The New York Times responded swiftly to pressure last week from Israel and its supporters.
When the paper published an opinion piece about the new hunger strike by Palestinian prisoners, “a rash of readers” objected, according to Liz Spayd, its public editor – who insulted with her word choice even as she backed their case.
The readers were angered, she suggested, by a “distorted characterization” of Marwan Barghouti, the article’s author.
When the piece was originally published online a week ago Sunday, Barghouti was described at the end as a “Palestinian leader and parliamentarian.” After complaints, an editor’s note was appended the following day, stating that Barghouti had been convicted in an Israeli court on “five counts of murder and membership of a terrorist organization.”
Of course, the Times never adds such caveats regarding Israeli leaders who write for the newspaper, even when war crimes they oversaw are detailed by the UN or human rights organizations – perhaps because the international impunity they enjoy means that their Palestinian victims never have their day in court.
It’s far easier for the paper to cite convictions in the colonizer’s courts than to highlight the misdeeds of powerful war criminals who evade justice.
By contrast with its swift reaction to the Barghouti op-ed, the paper has still not corrected a clear error of fact about Israel’s wall in the occupied West Bank to which I alerted it last month.
The error was contained in an article by Russell Goldman on The Walled Off Hotel, a project by the British graffiti artist Banksy.
According to Goldman, the windows of that “nine-room guesthouse” in Bethlehem “overlook the barrier that separates the territory [the West Bank] from Israel.”
That is plainly wrong. The wall – or “barrier” – is not built along the 1967 boundary between present-day Israel and the West Bank (including East Jerusalem). Rather, it penetrates deep into the West Bank, cutting Palestinians off from their land.
Overall, some 85 percent of the wall extends into the West Bank.
I wrote to the paper several times in March seeking a correction. Beyond automated emails, I got no response.
Both the public editor and the foreign desk ignored me.
Another article about Banksy’s hotel that the Times published in April was also misleading.
Ian Fisher, author of that article, described the wall as an “ugly 26-foot symbol of all that separates Israelis from Palestinians.”
Once again, the Times was implying that the wall separates Israel from the West Bank. Vital context on Israel’s policies of colonization were omitted by Fisher, the paper’s latest bureau chief in Jerusalem.
Fisher adds that the wall has been “endlessly debated.” Part of the debate, he suggests, is whether it constitutes a prison for Palestinians, a “security measure that worked” or even “400 miles of proof of the failure of negotiations.”

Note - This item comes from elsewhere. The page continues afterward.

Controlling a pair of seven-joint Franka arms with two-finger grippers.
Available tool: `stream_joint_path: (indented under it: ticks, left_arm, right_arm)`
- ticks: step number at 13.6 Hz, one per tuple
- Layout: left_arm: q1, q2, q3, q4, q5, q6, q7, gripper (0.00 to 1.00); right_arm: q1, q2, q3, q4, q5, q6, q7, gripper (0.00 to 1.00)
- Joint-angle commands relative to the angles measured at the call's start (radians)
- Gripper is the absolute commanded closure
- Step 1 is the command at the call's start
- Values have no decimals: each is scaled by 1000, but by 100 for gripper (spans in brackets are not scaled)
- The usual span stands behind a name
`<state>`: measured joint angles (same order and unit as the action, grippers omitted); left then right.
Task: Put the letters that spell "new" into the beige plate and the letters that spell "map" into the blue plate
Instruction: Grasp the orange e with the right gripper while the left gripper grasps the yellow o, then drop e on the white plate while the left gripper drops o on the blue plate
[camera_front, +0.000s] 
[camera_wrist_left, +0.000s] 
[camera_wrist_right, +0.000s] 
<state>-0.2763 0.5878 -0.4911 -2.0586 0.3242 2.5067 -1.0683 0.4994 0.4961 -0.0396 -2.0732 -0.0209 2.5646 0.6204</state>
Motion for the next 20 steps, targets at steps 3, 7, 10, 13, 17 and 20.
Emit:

He doesn’t mention that despite its land grabs of Palestinian territory, long stretches of the wall have not been completed, or that the end of suicide bombings in Israeli cities can better be explained by Palestinian factions’ abandonment of the tactic.
Fisher also neglects to mention that the International Court of Justice ruled the wall illegal back in 2004.
The reticence I have encountered from The New York Times lately appears to be new.
I have been in contact with that paper for many years. Its journalists and editors have repeatedly corrected articles at my urging.
They have generally been prompt. But they have not always been gracious.
In a May 2003 telephone conversation, a New York Times editor, Bill Borders, called me “obdurate” and “bull-headed” for having the temerity to argue that a former colleague of mine, Dr. Fadel Abu Hein, had been arrested by the Israelis rather than allowed to leave the scene of fighting – in which he did not participate – “unharmed.”
Weeks later, the newspaper ran a new article that updated his status by asserting, “A prominent Palestinian psychologist who was detained after Israeli troops razed his family home and killed three of his brothers who were Hamas militants has pleaded not guilty to charges of weapons possession and incitement, his family said.” So, the newspaper admitted he was detained, but did not report precisely when this occurred.
At best, this was an implicit admission of having got the story wrong the first time.
The uneven response by the news media matters because Americans are more likely to be aware of – and oppose – Israeli expansionism if they are given accurate information.
Almost 15 years ago, I wrote about how The New York Times was misinforming its readers on basic details regarding the Middle East.
In 2005, the Times’ then public editor Daniel Okrent agreed with my suggestion that the paper’s reporting was too focused on an Israeli perspective.
But the paper is still flunking geography today.